Dans le programme « Inclusion sociale et protection des personnes », une augmentation d’un milliard d’euros des crédits de la prime d’activité est prévue. Le programme « Handicap et dépendance » voit ses crédits augmenter de 6 %, pour supporter notamment le coût de la déconjugalisation de l’allocation aux adultes handicapés. Le programme « Égalité entre les femmes et les hommes » connaît une augmentation de 14, 95 % de ses crédits, afin notamment de renforcer la lutte contre les violences faites aux femmes et d’améliorer l’accès aux droits, ce qu’il faut saluer. Le programme « Conduite et soutien des politiques sanitaires et sociales » supporte en partie la hausse du point d’indice de la fonction publique et la valorisation du schéma d’emploi pour 2023.

La généralisation de ces augmentations s’explique par le rôle d’avant-garde de cette mission budgétaire face à la crise sanitaire et sociale que nous avons traversée et sur laquelle nous ne reviendrons pas.

En revanche, les dépenses exceptionnelles alimentent cette augmentation, a fortiori dans le contexte de la crise économique actuelle, marquée par une hausse généralisée des prix.

La hausse budgétaire de cette mission poursuit donc son ascension en 2023 à partir d’objectifs très hétérogènes.

En effet, ces objectifs sont tantôt structurels et liés à des objectifs de long terme de nos politiques publiques, tels que la lutte contre la précarité, la recentralisation du revenu de solidarité active, l’égalité entre les femmes et les hommes, ou encore la protection de l’enfance ; tantôt ponctuels et destinés à protéger le pouvoir d’achat des Français ; tantôt circonstanciels et dépendant d’aides exceptionnelles, telles que la revalorisation anticipée des minima sociaux, à hauteur de 400 millions d’euros, et l’aide exceptionnelle de rentrée de plus d’un milliard d’euros.
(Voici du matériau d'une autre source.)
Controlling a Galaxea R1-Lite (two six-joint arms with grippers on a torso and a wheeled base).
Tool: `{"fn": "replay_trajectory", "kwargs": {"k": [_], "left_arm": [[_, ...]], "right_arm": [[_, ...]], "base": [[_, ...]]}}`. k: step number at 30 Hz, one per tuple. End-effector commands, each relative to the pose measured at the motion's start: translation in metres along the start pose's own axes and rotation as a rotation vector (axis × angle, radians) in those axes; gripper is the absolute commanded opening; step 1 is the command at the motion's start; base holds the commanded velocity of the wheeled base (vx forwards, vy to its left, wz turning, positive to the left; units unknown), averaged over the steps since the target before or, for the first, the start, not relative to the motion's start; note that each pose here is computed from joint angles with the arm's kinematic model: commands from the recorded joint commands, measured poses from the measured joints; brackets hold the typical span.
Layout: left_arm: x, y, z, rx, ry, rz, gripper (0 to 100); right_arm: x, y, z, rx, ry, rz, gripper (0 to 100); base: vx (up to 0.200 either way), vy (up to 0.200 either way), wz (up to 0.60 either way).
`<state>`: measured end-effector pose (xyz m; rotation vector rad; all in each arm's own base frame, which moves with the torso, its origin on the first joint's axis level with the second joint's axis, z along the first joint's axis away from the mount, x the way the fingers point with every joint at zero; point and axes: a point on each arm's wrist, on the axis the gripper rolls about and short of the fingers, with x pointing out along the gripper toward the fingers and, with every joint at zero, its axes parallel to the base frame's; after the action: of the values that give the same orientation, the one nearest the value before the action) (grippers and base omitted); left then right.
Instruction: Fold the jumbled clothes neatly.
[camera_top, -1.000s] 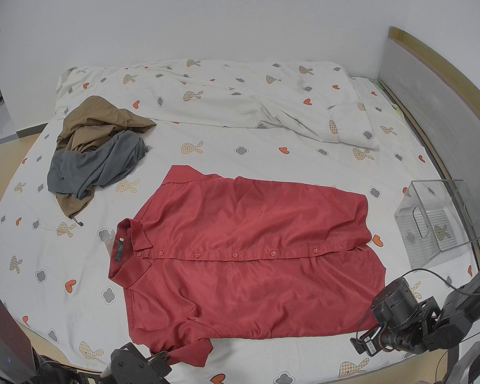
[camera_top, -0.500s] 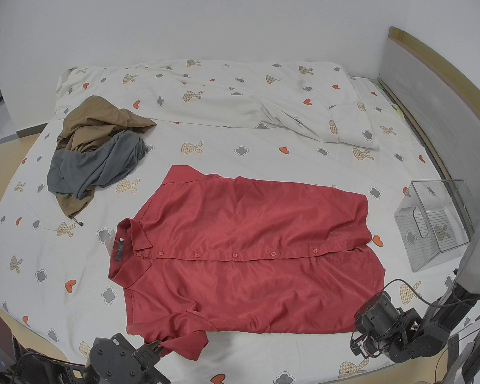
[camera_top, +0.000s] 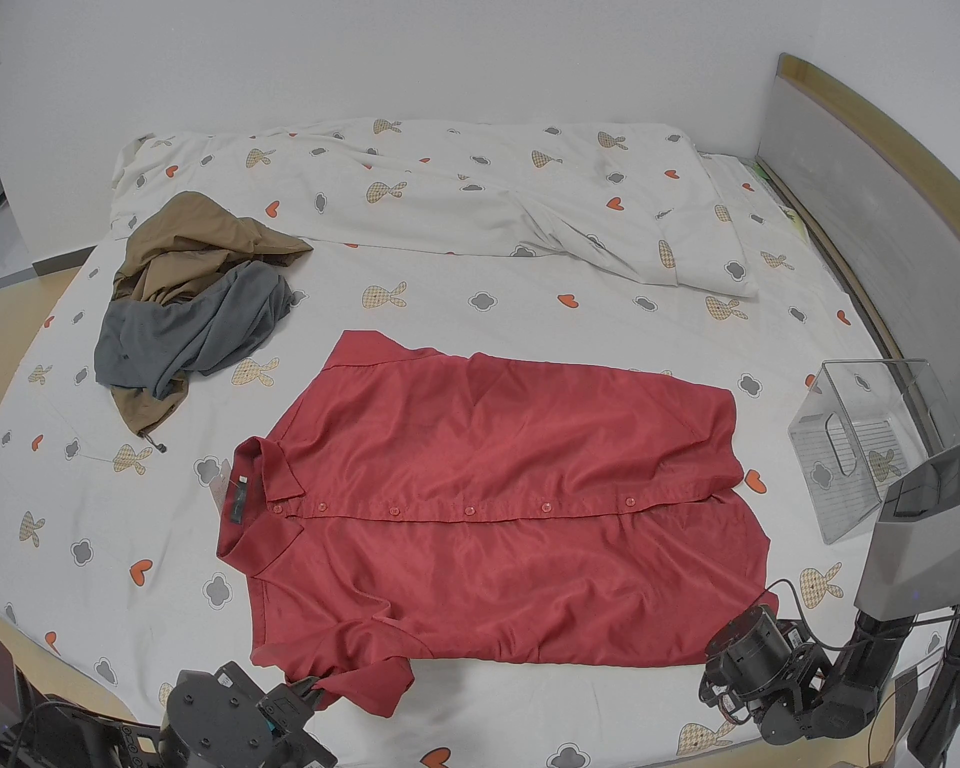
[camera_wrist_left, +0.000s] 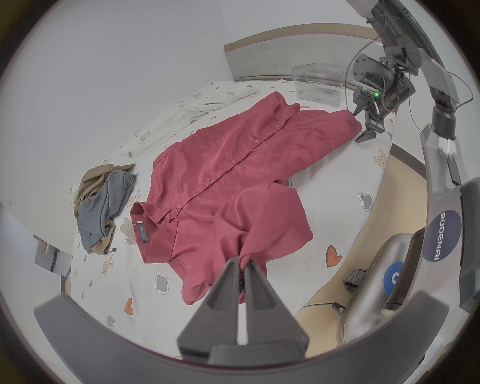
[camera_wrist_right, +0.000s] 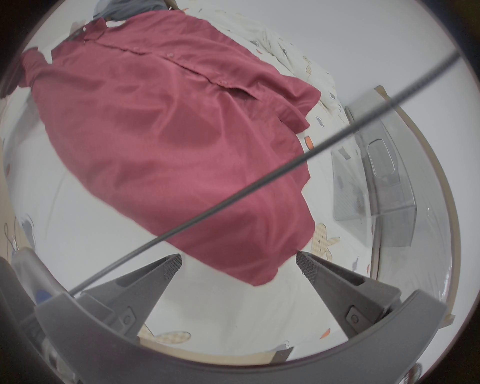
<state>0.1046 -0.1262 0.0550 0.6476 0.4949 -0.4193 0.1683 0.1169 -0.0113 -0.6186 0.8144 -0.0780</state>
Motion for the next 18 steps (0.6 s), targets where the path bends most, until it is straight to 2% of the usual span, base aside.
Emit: {"fn": "replay_trajectory", "kwargs": {"k": [1, 6, 12, 13, 18], "left_arm": [[-0.002, 0.001, -0.004, 0.001, 0.011, 0.003, 0], [-0.002, 0.002, -0.004, -0.002, 0.01, 0.005, 0], [-0.002, 0.002, -0.004, -0.001, 0.011, 0.005, 0], [-0.002, 0.002, -0.004, -0.001, 0.011, 0.005, 0], [-0.002, 0.002, -0.004, -0.003, 0.011, 0.005, 0]], "right_arm": [[0.003, 0.0, -0.011, -0.035, 0.042, -0.015, 100], [0.006, 0.001, -0.009, -0.027, 0.043, -0.018, 100], [0.011, 0.006, -0.006, 0.017, -0.016, -0.012, 100], [0.012, 0.007, -0.006, 0.017, -0.018, -0.012, 0], [0.017, 0.006, -0.009, 0.014, 0.0, -0.021, 0]], "base": [[0.0, 0.0, 0.0], [0.0, 0.0, 0.0], [0.0, 0.0, 0.0], [0.0, 0.0, 0.0], [0.0, 0.0, 0.0]]}}
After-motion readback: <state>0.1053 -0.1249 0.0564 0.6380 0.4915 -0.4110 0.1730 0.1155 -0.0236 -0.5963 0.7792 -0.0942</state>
Actons, tout d’abord, que les crédits alloués à la prime d’activité et à l’allocation aux adultes handicapés représentent l’essentiel des crédits de la mission – 76, 8 %.

La prime d’activité, qui a remplacé la prime pour l’emploi, ainsi qu’une partie du revenu de solidarité active, soutient le pouvoir d’achat des travailleurs modestes, à hauteur de 10 milliards d’euros, pour près de 4, 6 millions de foyers.
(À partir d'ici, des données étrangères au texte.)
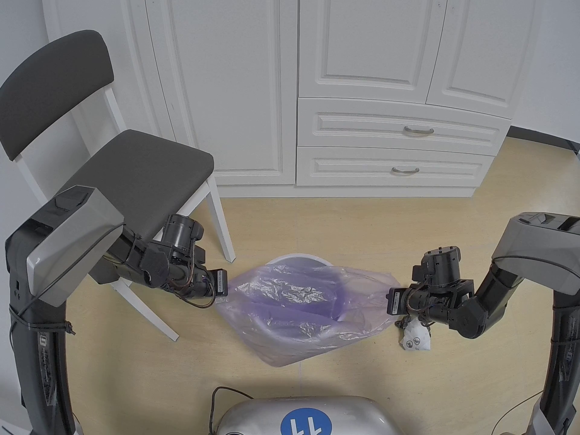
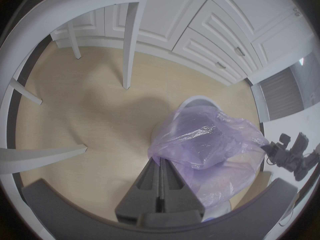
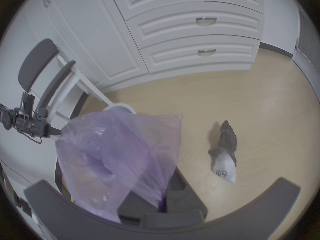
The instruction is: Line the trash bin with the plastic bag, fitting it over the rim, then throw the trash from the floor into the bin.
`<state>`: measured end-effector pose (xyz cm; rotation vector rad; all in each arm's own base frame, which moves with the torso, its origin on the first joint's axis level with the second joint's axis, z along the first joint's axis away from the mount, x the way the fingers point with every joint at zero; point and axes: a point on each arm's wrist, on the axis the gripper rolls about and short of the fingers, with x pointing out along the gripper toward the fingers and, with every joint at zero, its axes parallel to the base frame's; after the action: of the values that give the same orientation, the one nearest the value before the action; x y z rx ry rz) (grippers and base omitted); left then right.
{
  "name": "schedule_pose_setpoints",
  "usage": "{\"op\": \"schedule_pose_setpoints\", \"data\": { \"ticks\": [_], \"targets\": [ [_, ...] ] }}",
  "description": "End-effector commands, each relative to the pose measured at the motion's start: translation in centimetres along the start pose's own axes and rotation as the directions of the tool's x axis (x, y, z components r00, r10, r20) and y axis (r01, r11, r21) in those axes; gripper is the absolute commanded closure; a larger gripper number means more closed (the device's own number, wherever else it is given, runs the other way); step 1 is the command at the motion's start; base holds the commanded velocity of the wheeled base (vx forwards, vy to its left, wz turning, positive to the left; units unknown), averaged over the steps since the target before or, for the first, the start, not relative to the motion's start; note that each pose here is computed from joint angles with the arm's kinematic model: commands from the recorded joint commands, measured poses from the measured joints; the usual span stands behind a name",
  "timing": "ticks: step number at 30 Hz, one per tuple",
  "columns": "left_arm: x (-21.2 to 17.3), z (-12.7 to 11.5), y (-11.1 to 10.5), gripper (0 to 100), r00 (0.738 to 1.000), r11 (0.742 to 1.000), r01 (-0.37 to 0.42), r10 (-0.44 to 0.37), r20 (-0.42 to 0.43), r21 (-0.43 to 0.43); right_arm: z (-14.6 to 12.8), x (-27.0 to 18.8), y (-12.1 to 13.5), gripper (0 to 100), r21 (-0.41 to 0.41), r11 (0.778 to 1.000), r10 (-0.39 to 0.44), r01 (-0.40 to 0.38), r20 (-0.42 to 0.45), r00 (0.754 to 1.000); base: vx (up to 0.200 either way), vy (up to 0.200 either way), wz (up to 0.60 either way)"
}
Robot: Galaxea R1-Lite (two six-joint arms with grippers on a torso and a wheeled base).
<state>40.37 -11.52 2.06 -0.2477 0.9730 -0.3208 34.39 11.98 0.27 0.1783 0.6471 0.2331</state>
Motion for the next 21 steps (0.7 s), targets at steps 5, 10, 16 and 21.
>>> {"op": "schedule_pose_setpoints", "data": {
  "ticks": [5, 10, 16, 21],
  "targets": [
    [0.3, 0.5, -0.4, 100, 0.992, 0.998, 0.013, -0.005, 0.126, -0.059, -1.1, -0.5, -1.0, 100, 0.025, 0.999, 0.023, -0.026, 0.096, 0.995, 0.000, 0.000, 0.00],
    [-1.0, 1.1, -0.1, 100, 0.978, 0.998, 0.032, -0.020, 0.206, -0.055, -0.5, -1.4, -0.9, 100, 0.015, 0.999, 0.031, -0.033, 0.118, 0.993, 0.000, 0.000, 0.00],
    [-1.9, 0.7, -0.1, 100, 0.974, 0.998, 0.050, -0.038, 0.225, -0.045, -0.7, -2.0, -1.2, 100, 0.003, 1.000, 0.021, -0.022, 0.099, 0.995, 0.000, 0.000, 0.00],
    [1.5, -1.3, 0.5, 100, 0.990, 0.999, 0.027, -0.020, 0.138, -0.047, -3.1, -0.6, -2.2, 100, -0.042, 0.999, 0.008, -0.008, -0.013, 1.000, 0.000, 0.000, 0.00]
  ]
}}
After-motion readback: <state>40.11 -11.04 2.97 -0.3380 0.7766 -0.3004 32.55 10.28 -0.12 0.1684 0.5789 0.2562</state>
L’allocation aux adultes handicapés bénéficie, quant à elle, d’un dynamisme structurel lié au vieillissement démographique et à l’extension de la reconnaissance du handicap. Il faut également souligner le poids de la déconjugalisation de cette allocation, enfin adoptée.

En revanche, l’augmentation générale et continue des crédits de cette mission procède aussi du coût de mesures exceptionnelles qui requièrent une vigilance accrue : plans d’urgences en matière alimentaire, d’enfance, de violences conjugales. S’y ajoutent notamment l’indemnité inflation de 100 euros, versée à toute personne percevant moins de 2 000 euros de revenu net mensuel, et des aides exceptionnelles dont on ne dressera pas la liste ici.

Quatre dispositifs exceptionnels se sont succédé en moins de deux ans. Il s’agit de dépenses ponctuelles directement imputables à une « politique du chèque », laquelle ne parvient pas à dissimuler ce que les rapporteurs spéciaux Arnaud Bazin et Éric Bocquet ont éloquemment appelé des « fragilités », à double titre.

Il s’agit, d’une part, d’une fragilité du rôle de l’État. Celui-ci ne saurait en effet se borner à absorber de manière exceptionnelle, mais surtout perpétuelle, des chocs sociaux et économiques. Il s’agit, d’autre part, d’une fragilité de l’intervention de l’État, qui s’est trop souvent abstenu de mener des politiques structurelles, en particulier à l’égard du chômage, du sous-emploi et de la faiblesse des salaires.

En conclusion, nous tenons à insister sur la vigilance que requiert le budget de cette mission : son augmentation marquerait l’apparition d’un État-amortisseur dont les politiques publiques se réduiraient au poids budgétaire d’une « politique du chèque ».

Il faut, bien au contraire, diriger nos travaux vers l’élaboration de politiques de long terme.

Nous soulignons l’effort budgétaire à poursuivre concernant non seulement l’égalité entre les femmes et les hommes, mais aussi le financement du futur groupement d’intérêt public France enfance protégée. Celui-ci a fait l’objet d’amendements salutaires des commissions des finances et des affaires sociales du Sénat.